A week after the attack on Fort Sumter in April, 1861, Dorothea Dix made her way to Baltimore, Maryland to offer her services to aid wounded soldiers. Finding inadequate, improvised hospitals, she volunteered to aid the War Department. Despite her lack of experience, Dix was named Superintendent of Army Nurses, requiring her to obtain medical supplies and hire and train women nurses. Known for her stern and inflexible demeanor, she implemented strict guidelines for women to volunteer as Army nurses, selecting “plain looking” between the ages of 35 and 50 with an authorized dress code of modest black or brown skirts and forbade hoops or jewelry. Dix pushed for formal training for the female nurses under her command and eventually convinced some skeptical military officials that women were up to the task. She appointed over 3,000 women as Army nurses during the course of the war.

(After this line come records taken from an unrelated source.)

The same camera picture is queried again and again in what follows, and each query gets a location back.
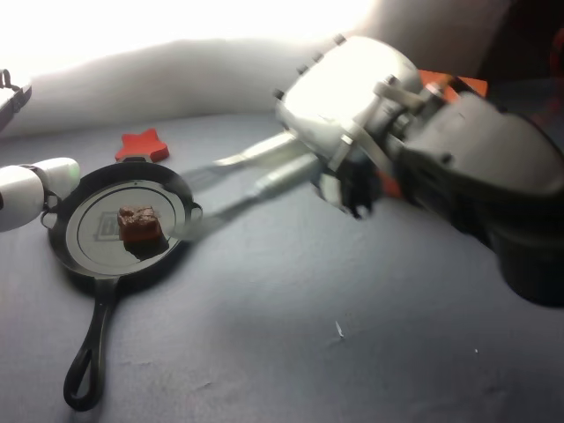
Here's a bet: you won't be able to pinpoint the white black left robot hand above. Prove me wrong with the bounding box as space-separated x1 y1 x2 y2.
0 68 81 234

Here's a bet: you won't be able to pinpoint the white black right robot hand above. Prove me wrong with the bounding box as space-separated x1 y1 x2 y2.
272 34 425 221

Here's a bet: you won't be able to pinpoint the silver metal tongs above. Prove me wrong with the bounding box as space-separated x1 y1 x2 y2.
174 131 323 241

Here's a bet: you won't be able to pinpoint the brown meat chunk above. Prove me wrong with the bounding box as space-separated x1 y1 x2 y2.
116 204 162 243

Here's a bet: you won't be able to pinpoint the black cast iron skillet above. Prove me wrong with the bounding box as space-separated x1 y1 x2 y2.
40 162 204 412

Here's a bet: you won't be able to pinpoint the red star block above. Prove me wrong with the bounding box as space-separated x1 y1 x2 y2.
113 127 171 163

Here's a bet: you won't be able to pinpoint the white cloth sheet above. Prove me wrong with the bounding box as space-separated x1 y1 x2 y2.
0 34 508 142

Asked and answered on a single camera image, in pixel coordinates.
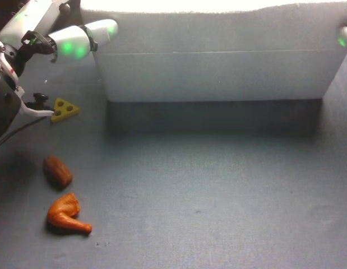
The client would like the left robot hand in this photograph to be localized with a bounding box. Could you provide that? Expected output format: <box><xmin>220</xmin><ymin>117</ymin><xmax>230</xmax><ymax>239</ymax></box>
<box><xmin>0</xmin><ymin>0</ymin><xmax>119</xmax><ymax>64</ymax></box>

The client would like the white styrofoam box lid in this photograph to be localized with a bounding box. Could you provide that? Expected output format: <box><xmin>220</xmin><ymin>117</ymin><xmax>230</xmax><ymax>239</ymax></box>
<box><xmin>79</xmin><ymin>0</ymin><xmax>347</xmax><ymax>54</ymax></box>

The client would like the yellow toy cheese wedge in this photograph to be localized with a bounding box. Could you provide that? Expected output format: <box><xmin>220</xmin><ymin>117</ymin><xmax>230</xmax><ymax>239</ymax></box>
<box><xmin>50</xmin><ymin>97</ymin><xmax>81</xmax><ymax>123</ymax></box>

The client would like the orange toy chicken drumstick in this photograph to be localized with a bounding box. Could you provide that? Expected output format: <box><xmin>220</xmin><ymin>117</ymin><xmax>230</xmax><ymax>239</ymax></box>
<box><xmin>47</xmin><ymin>192</ymin><xmax>93</xmax><ymax>235</ymax></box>

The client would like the grey table cloth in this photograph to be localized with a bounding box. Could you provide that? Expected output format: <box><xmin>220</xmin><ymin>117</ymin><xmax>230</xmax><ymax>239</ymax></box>
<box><xmin>0</xmin><ymin>52</ymin><xmax>347</xmax><ymax>269</ymax></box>

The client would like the wrist camera on white bracket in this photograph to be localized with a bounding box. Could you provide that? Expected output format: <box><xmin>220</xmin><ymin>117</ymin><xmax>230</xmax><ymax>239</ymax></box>
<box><xmin>15</xmin><ymin>86</ymin><xmax>55</xmax><ymax>117</ymax></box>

Serving as Superintendent without pay through the entire war, Dix worked untiringly to aid the patients under her care, often times at the detriment of nurses who came to fear her, leading to nicknames the “Dragon Dix” and “Dictator in a Petticoat”. Dix clashed frequently with the military bureaucracy and occasionally ignored administrative details. She often obtained medical supplies, linens, fruit, and bedclothes from private sources when they were not forthcoming from the government and irritated some radical republicans by insisting that captured rebel soldiers be given identical care. Army nursing care was markedly improved thanks to her leadership. She never took a day off in the entire four years of the war. In this December 5, 1861 manuscript, Dix thanks L.A. Richards of Pottstown, Pennsylvania for a donation and then asks for more material:
I should be thankful for a large stock of old and new pocket handkerchiefs—common sorts: shirts and drawers of common sizes and patterns: flannel if possible—kept best in unbleached state certain flannel—following this say standard unbleached muslin.
After the war, Dix continued her work in the reforms of jailhouses and asylums until she was in her eighties. Her death in 1887 was lamented by hundreds of soldiers, both North and South, whose lives she had helped save.